▶ _Task goal_: Work out how many lines of the material below contain the word "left", then write that number alone.

▶ _Supplied material_:
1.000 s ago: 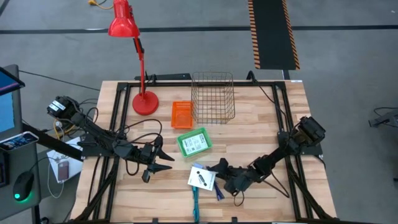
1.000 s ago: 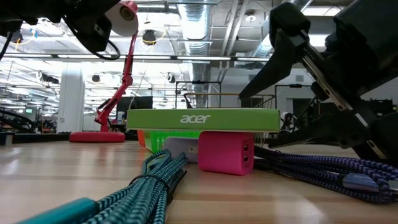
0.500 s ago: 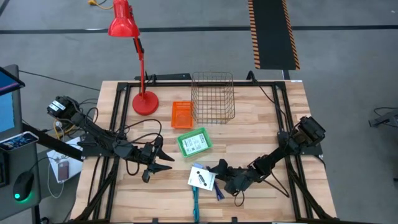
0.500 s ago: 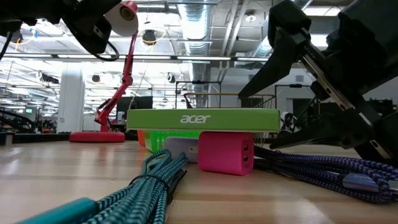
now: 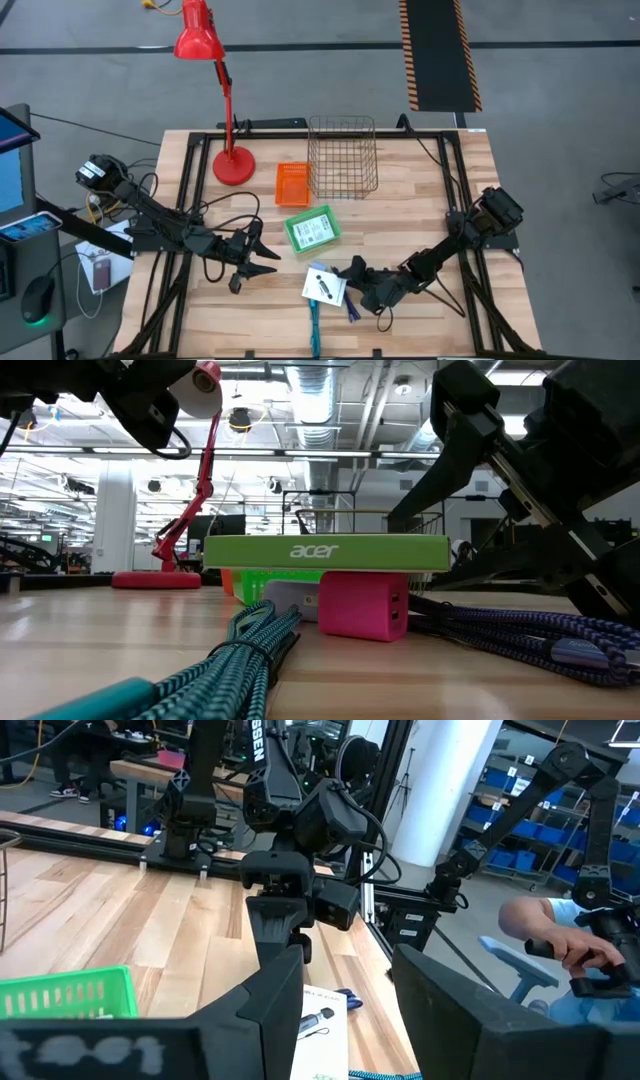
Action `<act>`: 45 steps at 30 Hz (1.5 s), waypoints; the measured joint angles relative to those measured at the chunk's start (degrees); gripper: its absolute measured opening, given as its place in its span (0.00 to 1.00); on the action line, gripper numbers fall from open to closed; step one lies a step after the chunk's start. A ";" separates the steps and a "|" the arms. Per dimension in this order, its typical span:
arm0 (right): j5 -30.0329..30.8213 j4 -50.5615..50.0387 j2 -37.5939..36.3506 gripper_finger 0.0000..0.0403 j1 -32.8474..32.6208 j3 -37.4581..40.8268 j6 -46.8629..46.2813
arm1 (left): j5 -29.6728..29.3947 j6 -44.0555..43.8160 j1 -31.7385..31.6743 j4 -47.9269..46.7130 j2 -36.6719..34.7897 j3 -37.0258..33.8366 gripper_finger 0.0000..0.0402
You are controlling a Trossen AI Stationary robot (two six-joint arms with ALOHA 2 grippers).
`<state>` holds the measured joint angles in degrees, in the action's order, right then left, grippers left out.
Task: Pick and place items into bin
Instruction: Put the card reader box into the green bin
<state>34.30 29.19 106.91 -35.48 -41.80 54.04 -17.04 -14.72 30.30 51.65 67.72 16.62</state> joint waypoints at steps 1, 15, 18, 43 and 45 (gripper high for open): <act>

▶ _Result_: 2